Перечитываю письмо мое — и меня берет страх: вы можете огорчиться моими выражениями. Но, право, это не будет справедливо. Вы должны полагаться на мою к вам дружбу; должны верить, что я в сердце желаю видеть вас таким, каковы вы должны и можете быть. Вы богаты прекрасным дарованием, имеете прекрасное сердце. Это — материалы если не для счастия, то для хорошей жизни. Я хочу, чтоб вы этими материалами воспользовались, и говорю с вами как ваш духовный отец. Не сердитесь, а любите меня и принимайте каждое мое слово под штемпелем дружбы.
20. А. Н. Голицыну. 2 генваря 1824 <Петербург>*
Милостивый государь князь Александр Николаевич!

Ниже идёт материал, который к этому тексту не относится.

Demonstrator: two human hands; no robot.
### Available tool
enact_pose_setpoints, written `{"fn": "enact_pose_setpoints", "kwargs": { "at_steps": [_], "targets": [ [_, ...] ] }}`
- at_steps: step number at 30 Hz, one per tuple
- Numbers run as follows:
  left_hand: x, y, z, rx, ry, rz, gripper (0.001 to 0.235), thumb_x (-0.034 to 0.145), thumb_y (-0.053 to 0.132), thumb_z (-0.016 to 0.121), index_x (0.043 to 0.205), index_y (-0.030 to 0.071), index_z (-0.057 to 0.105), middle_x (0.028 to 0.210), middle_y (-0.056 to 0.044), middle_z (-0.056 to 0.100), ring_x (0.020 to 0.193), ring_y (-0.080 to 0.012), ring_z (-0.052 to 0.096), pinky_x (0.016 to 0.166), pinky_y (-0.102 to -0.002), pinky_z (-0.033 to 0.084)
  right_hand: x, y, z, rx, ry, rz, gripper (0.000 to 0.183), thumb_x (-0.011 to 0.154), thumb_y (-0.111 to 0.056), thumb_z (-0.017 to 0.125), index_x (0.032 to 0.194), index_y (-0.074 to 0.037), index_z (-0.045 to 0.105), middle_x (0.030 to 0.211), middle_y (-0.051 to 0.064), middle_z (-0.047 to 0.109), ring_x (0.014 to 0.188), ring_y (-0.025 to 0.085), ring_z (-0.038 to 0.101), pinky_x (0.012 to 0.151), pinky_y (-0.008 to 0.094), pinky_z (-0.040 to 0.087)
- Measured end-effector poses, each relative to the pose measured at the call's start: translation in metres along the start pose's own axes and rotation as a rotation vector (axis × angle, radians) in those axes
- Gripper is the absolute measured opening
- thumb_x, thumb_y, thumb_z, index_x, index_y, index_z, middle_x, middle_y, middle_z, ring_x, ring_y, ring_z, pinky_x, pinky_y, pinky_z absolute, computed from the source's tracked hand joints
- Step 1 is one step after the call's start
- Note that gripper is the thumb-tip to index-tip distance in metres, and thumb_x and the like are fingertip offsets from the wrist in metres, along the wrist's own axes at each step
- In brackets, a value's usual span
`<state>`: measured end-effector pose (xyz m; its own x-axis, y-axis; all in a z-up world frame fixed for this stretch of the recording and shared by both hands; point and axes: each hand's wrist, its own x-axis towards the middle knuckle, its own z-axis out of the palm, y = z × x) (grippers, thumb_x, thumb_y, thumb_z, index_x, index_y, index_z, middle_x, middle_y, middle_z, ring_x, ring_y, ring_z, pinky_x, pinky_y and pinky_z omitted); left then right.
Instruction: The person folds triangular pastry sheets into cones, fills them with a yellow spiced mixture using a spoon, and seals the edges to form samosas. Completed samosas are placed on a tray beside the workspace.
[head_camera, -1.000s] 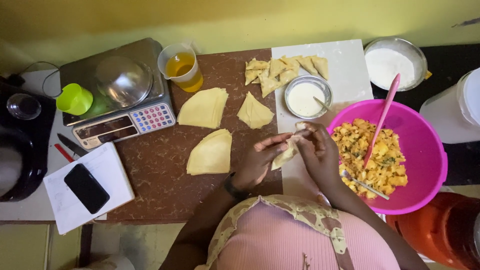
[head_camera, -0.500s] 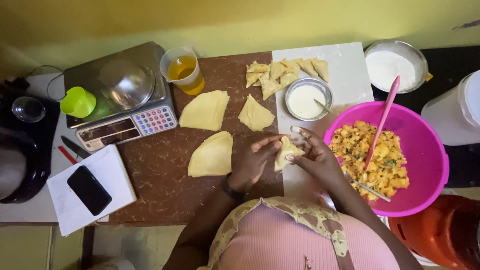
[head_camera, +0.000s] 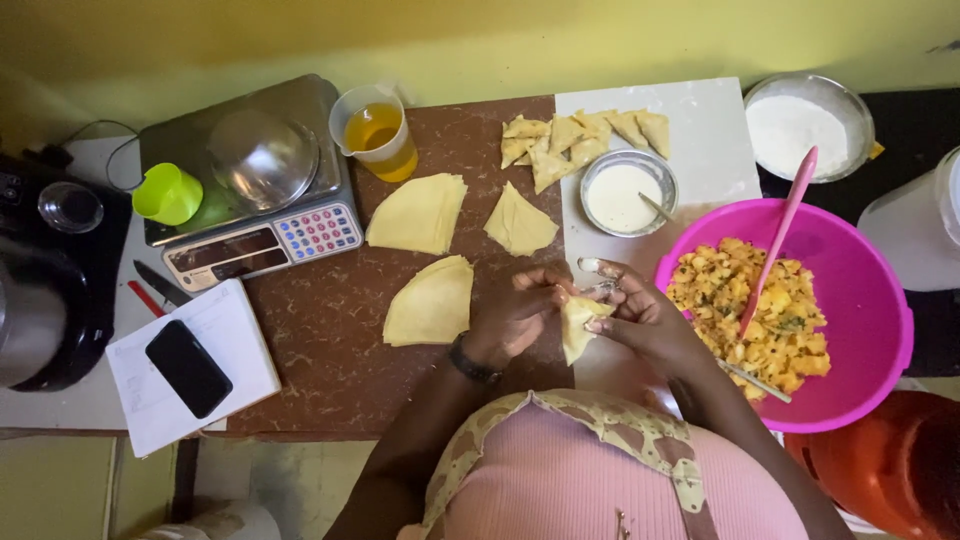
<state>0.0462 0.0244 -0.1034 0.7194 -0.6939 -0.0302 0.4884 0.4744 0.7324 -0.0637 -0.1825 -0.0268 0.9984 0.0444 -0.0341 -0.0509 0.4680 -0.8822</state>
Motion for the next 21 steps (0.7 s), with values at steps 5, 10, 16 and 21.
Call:
{"fn": "enact_pose_setpoints", "kwargs": {
  "at_steps": [5, 10, 16, 21],
  "targets": [
    [-0.008, 0.032, 0.033, 0.004, -0.076, 0.048, 0.029, 0.103, 0.013, 0.088, 0.123, -0.007, 0.081, 0.103, -0.008, 0.066, 0.101, -0.0127, 0.068, 0.091, -0.03, 0.058, 0.004, -0.005, 0.007, -0.005, 0.023, 0.002, 0.086, 0.087, 0.013, 0.081, 0.166, -0.005, 0.052, 0.121, 0.017, 0.081, 0.101, 0.022, 0.084, 0.076, 0.043, 0.078],
    [-0.001, 0.013, 0.01, 0.02, 0.035, 0.062, 0.019, 0.107, 0.01, 0.084, 0.118, -0.004, 0.081, 0.102, -0.01, 0.071, 0.1, -0.0149, 0.068, 0.094, -0.031, 0.056, 0.007, 0.003, -0.007, -0.029, 0.01, 0.028, 0.085, 0.087, 0.014, 0.082, 0.165, -0.007, 0.054, 0.117, 0.016, 0.081, 0.098, 0.021, 0.083, 0.075, 0.04, 0.076],
    [0.002, 0.054, 0.032, -0.134, 0.185, -0.038, 0.056, 0.107, 0.051, 0.083, 0.142, 0.008, 0.077, 0.108, 0.0, 0.065, 0.101, -0.0168, 0.063, 0.097, -0.036, 0.054, 0.028, -0.063, 0.012, -0.078, 0.096, 0.071, 0.066, 0.092, 0.014, 0.075, 0.153, -0.007, 0.06, 0.117, 0.013, 0.081, 0.098, 0.021, 0.083, 0.078, 0.038, 0.073],
    [-0.009, 0.077, 0.033, 0.054, 0.29, -0.006, 0.074, 0.111, 0.057, 0.074, 0.159, 0.003, 0.06, 0.118, -0.006, 0.062, 0.109, -0.0168, 0.061, 0.097, -0.035, 0.049, 0.111, -0.11, -0.107, -1.409, 0.363, -0.06, 0.056, 0.101, -0.036, 0.098, 0.128, -0.002, 0.064, 0.153, 0.026, 0.074, 0.107, 0.056, 0.076, 0.085, 0.065, 0.06]
  ]
}}
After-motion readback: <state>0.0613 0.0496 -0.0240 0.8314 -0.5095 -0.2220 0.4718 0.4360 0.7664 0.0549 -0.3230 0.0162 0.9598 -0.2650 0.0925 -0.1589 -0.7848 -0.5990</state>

Я недавно получил письмо, тронувшее меня до глубины сердца*: молодой человек с пылким и благородным сердцем, одаренный талантами, но готовый при начале деятельной жизни погибнуть нравственно от следствий проступка первой молодости, изъясняет в этом письме, просто и искренно, те обстоятельства, которые довели его до этого проступка. Несчастие его не унизило и еще не убило, но это последнее неминуемо, если вовремя спасительная помощь к нему не подоспеет.
Получив его письмо (написанное им по моему требованию, ибо мне были неизвестны подробности случившегося с ним несчастия), я долго был в нерешимости, что делать и где искать этой спасительной помощи. Наконец естественно мысль моя остановилась на вас. Препровождаю письмо его в оригинале к вашему сиятельству. Не оправдываю свободного своего поступка: он есть не иное что, как выражение доверенности моей к вашему сердцу, всегда готовому на добро; не иное что, как выражение моей личной душевной к вам благодарности за то добро, которое вы мне самому сделали*.